In 2006, Meineke Car Care Centers’ parent company, Meineke Holding Company, became Driven Brands, Inc. and acquired the quick oil change company, Econo Lube 'N Tune Inc. In 2008, it acquired Maaco, Auto Qual, and Drive N Style.

In April 2013, Meineke Car Care Centers, Inc. announced the acquisition of the Seattle-Tacoma auto repair chain, Walt's Auto Care Centers, or “Walt’s”. In June 2014, Meineke acquired eight America's Service Station locations in the Atlanta area.

==Advertising==
Early 1970's start up franchising advertising was handled by Ruth and Howard Nedell who ran the in-house Meineke advertising agency. Pamela Ryman was her executive assistant, and office manager.

Former boxing champion George Foreman was a spokesperson for the Meineke brand in the United States from 1993 to 2010. Former NHL player Wendel Clark is the Meineke spokesperson in Canada, as well as a current Meineke franchisee.

Meineke sponsored Jimmy Spencer in the 1993 NASCAR Winston Cup Series season at Bobby Allison Motorsports.
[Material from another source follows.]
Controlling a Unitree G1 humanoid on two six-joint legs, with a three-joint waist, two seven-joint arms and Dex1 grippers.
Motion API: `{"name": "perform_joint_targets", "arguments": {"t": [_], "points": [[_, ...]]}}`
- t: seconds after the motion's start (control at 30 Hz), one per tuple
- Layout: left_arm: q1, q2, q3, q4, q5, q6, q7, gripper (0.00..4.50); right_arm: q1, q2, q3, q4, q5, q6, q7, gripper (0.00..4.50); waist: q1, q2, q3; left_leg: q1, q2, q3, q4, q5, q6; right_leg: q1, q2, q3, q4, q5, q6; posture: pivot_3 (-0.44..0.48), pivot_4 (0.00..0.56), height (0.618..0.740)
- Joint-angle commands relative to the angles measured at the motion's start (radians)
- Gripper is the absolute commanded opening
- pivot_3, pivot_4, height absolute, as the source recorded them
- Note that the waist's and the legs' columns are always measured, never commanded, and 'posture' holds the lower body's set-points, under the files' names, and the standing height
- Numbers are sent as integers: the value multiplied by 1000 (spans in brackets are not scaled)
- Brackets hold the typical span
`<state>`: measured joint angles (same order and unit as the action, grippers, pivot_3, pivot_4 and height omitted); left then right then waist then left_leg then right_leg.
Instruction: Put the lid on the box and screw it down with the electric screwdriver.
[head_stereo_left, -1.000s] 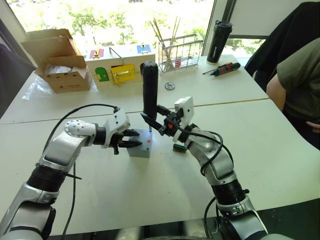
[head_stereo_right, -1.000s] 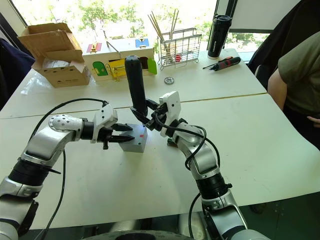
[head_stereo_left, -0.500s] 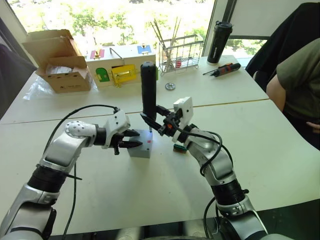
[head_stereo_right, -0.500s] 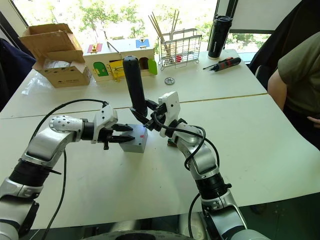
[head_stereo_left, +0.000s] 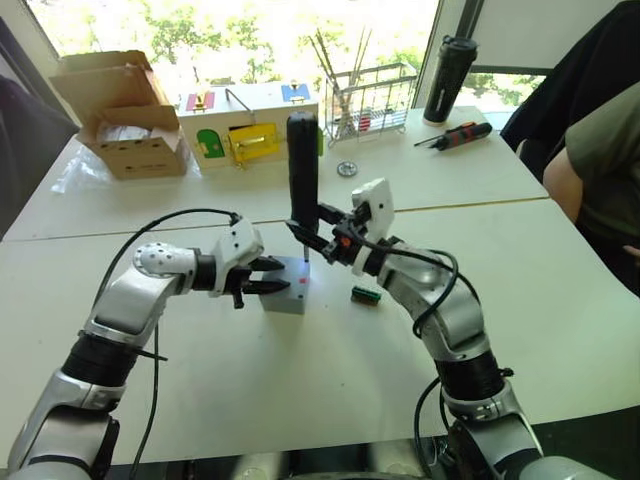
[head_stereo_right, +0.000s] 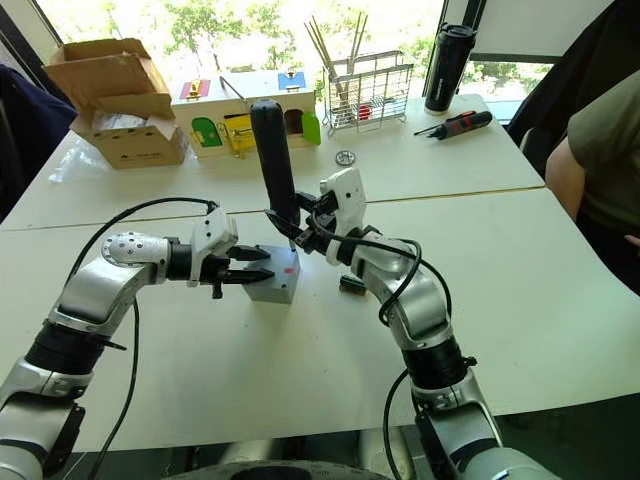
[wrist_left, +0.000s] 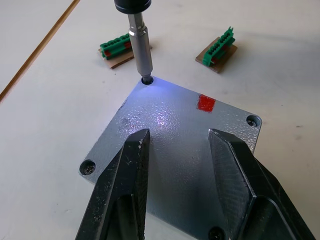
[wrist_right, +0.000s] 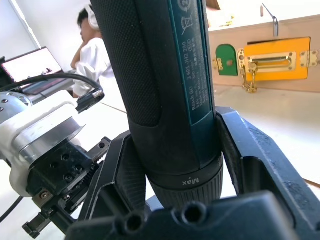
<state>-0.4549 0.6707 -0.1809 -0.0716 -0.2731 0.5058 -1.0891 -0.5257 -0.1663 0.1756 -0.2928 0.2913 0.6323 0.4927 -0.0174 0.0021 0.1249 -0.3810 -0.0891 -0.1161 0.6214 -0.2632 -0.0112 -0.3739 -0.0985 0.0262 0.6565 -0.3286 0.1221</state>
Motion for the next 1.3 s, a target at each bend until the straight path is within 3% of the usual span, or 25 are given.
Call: {"name": "perform_joint_targets", "arguments": {"t": [0.03,0.1,0.3,0.43,0.53,0.63,0.83,0.97,1.07,1.3], "points": [[26,-2,-29,28,19,16,5,1874,-105,-15,-85,-158,105,104,-7,1760,3,1,1,-3,0,0,1,1,-1,-2,0,0,0,0,0,0,150,740],[27,-7,-22,27,14,16,7,1874,-156,-16,-146,-187,175,178,-25,1760,3,0,1,-11,0,-1,4,3,-6,-9,0,-1,2,0,0,0,150,740],[15,-22,18,2,-26,42,16,1874,-240,-30,-251,-179,278,284,-80,1760,4,0,2,-12,0,-1,4,2,-3,-11,-1,-1,5,0,0,0,150,740],[-48,-64,113,-46,-155,137,38,1874,-328,-55,-353,-110,296,437,-208,1760,4,-2,7,-14,-1,0,5,3,-4,-14,-2,-1,7,0,0,0,150,740],[-84,-33,138,-107,-209,189,13,1874,-434,-159,-485,-54,399,635,-199,1760,3,-4,14,-30,-1,-2,11,8,-12,-25,-1,-2,11,1,0,0,150,740],[-99,21,108,-177,-214,187,-31,1874,-496,-381,-493,38,384,750,-146,1760,2,-3,21,-32,-2,-1,9,8,-12,-26,-4,-3,9,1,0,0,150,740],[-96,42,41,-300,-236,181,-75,1874,-450,-782,-342,323,362,972,4,1760,1,-4,28,-32,-2,2,9,6,-9,-24,-5,-3,6,1,0,0,150,740],[-81,7,-3,-332,-233,170,-54,1874,-385,-966,-120,467,357,950,191,1760,-2,-1,31,-32,-1,4,11,4,-5,-24,-4,-2,7,1,0,0,150,740],[-62,-3,-25,-334,-217,154,-42,1874,-374,-1010,16,518,335,889,314,1760,-15,2,33,-31,-1,7,11,3,-4,-25,-4,-1,8,1,0,0,150,740],[-9,-2,-43,-384,-225,168,-9,1874,-440,-940,161,715,239,805,447,1760,-22,0,35,-31,-1,7,11,5,-6,-25,-3,-1,8,1,0,0,150,740]]}}
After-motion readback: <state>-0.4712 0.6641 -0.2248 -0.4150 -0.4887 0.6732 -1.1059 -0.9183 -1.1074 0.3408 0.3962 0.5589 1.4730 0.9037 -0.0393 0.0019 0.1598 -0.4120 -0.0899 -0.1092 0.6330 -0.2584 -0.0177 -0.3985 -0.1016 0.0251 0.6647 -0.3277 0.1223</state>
The following season, sponsorship moved to Joe Nemechek and the Cup team owned by Larry Hedrick. For the 1995 season, Meineke was on the move again, this time to the Diamond Ridge Motorsports team driven by Steve Grissom.

Meineke has sponsored college football bowl games in two locations. From 2005 to 2010, the Meineke Car Care Bowl was played in Charlotte, North Carolina, while the Meineke Car Care Bowl of Texas was played in Houston from 2011 to 2012. As of June 2020, those two bowls are now known as the Duke's Mayo Bowl and the Texas Bowl, respectively.